Thursday, April 21, 2016
Clark Kent supposedly heads off to Afghanistan to act as a foreign correspondent but, in reality, he heads to the Fortress of Solitude to spend some intimate time with Lois Lane as Superman. While Lois admits to Superman that she's not satisfied with the secrecy, as well as her suspicions that he's really Clark, employees of LexCorp working on a drilling operation discover a buried spaceship and accidentally release a powerful and lethal monster known as Doomsday. After killing all of the workers, Doomsday goes on a homicidal rampage across the countryside, attacking and brutally killing everything he comes across, eventually making his way to Metropolis. Upon learning of this, Superman heads to the city and fights Doomsday in a devastating and violent battle that ultimately ends in both warriors seemingly dying. The world, especially Metropolis, mourns the loss of its greatest hero, with a special memorial being erected in the city in his honor, and the people he knew personally, like Lois, Jimmy Olsen, Perry White, and especially his adopted mother, Martha Kent, find different ways to cope. Crime rates go up in the weeks following his death but things take a surprising turn when Superman seems to rise from the grave just in time to save some kids and Lois from the villain Toyman. Metropolis and the world at large celebrate this sudden but welcome miracle, while Lois gradually becomes suspicious as to whether this really is the man she knew, especially when Clark doesn't return to work at the Daily Planet and he doesn't visit his mother, whom Lois now knows personally. Sure enough, this Superman is revealed to be a clone created by Luthor from a blood sample he retrieved following the battle with Doomsday, while he keeps the real Superman's body preserved in a large tube at LexCorp. That is, until the body disappears very mysteriously. A robot from the Fortress of Solitude retrieved Superman, who was never actually dead but rather whose vital signs became so weak that he merely appeared to be so, and, at the fortress, manages to revive him. Superman begins undergoing rigorous exercises to completely restore his strength, not knowing that his clone has begun rebelling against Luthor and is compelled to protect Metropolis his way: by using terror tactics and making an example of Toyman as to what will happen if the law is not abided by.

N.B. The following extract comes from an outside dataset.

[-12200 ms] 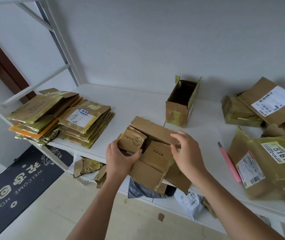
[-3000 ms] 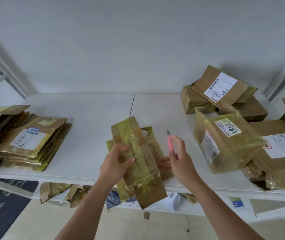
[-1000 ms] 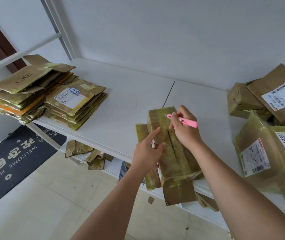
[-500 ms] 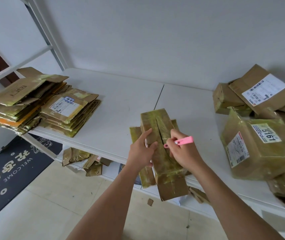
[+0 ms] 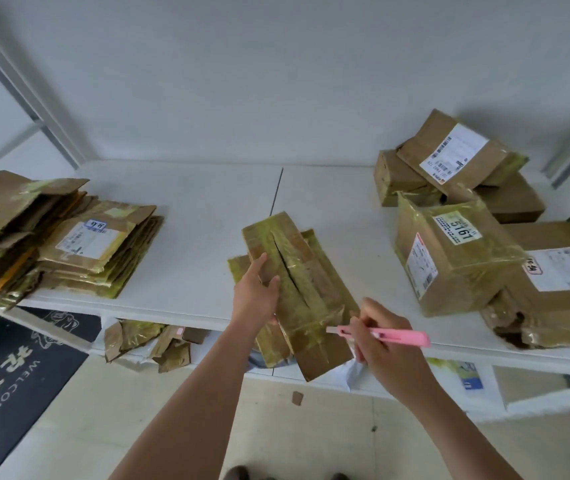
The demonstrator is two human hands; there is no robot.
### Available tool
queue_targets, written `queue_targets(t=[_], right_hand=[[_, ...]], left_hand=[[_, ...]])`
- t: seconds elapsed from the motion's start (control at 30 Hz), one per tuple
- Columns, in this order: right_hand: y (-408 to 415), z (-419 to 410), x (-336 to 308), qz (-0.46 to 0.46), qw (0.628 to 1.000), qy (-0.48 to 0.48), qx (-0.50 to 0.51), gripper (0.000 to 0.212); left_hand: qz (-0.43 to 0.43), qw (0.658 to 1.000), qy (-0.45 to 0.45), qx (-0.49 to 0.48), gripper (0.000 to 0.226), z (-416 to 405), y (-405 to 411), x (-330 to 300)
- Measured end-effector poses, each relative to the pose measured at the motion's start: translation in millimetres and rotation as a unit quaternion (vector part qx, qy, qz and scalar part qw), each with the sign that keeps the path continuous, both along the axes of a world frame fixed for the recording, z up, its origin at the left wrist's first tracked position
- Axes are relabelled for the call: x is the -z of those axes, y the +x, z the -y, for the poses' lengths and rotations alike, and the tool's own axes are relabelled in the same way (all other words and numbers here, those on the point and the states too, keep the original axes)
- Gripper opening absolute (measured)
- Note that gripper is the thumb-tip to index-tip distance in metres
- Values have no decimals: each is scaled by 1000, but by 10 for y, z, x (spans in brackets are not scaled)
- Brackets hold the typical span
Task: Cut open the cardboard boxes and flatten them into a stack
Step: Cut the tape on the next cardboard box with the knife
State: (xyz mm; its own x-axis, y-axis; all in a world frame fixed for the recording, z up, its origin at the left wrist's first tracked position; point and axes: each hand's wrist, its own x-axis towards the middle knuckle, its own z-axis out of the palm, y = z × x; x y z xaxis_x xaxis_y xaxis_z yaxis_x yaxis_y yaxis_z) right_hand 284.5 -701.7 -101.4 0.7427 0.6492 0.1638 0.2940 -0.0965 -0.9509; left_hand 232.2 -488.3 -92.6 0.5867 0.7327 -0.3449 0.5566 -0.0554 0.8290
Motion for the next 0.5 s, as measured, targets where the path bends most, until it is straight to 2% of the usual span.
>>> queue_targets(t=[0.07,0.13,0.2,0.27,0.37,0.43,0.5], right_hand=[[26,145,-15,-55,996,36,55,37],[62,250,-31,-91,984,74,136,30],[112,261,-46,-102,968,94,208,26],[152,220,-34,-111,957,110,246,20],[121,116,21,-158,946,136,249,13],[50,23,53,-218,926,178,253,16],[-29,-59,50,-267,899,218,269,16]], left_hand=[[-1,1000,-17,-10,59,40,45,-22],[-32,999,-18,17,67,87,102,-52],[-116,988,54,83,79,110,159,-81],[-217,946,200,137,83,115,201,-96],[-200,875,356,259,78,93,228,-110],[-191,828,393,351,63,52,242,-41],[-208,816,387,375,58,38,235,26]])
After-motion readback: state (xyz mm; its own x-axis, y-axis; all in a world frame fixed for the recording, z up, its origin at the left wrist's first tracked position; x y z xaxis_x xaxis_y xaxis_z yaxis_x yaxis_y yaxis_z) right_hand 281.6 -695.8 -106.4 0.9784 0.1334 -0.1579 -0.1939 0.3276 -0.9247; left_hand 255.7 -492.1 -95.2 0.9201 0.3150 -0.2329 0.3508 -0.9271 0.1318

The music for the film was composed by Robert J. Kral, an Australian-born composer who's most often worked in television on shows like Angel, Jake 2.0, Duck Dodgers (for which he won an Annie Award), The Dresden Files, and The Inside. DC animation-wise, he's also scored a couple of segments of Batman: Gotham Knight, Green Lantern: First Flight, Superman vs. The Elite, and Batman: Assault on Arkham. He also done a lot of music for Scooby-Doo, although the movie scores he has to his credit are The Hostage and The Haunting in Connecticut. In any case, his score for Superman: Doomsday is a pretty respectable one, with the most memorable piece being the main theme for Superman himself, which is this big, grand piece that goes, "Dun, dun, dun-dun, dun-dun-dun, dun, dun, dun." It's got nothing of the Superman theme that John Williams composed back in the 70's or even the main theme for Superman: The Animated Series, but it's an adequately heroic piece of Supes. The other most memorable pieces of the score are the frantic-sounding, somewhat bombastic themes for Superman's battles with Doomsday and the clone, and the sad, tragic-sounding theme when he seems to die in Lois' arms after killing Doomsday. I can't describe or hum the rest of the music but I do remember it fitting the scenes it accompanied, which is all you can really ask for in a film score.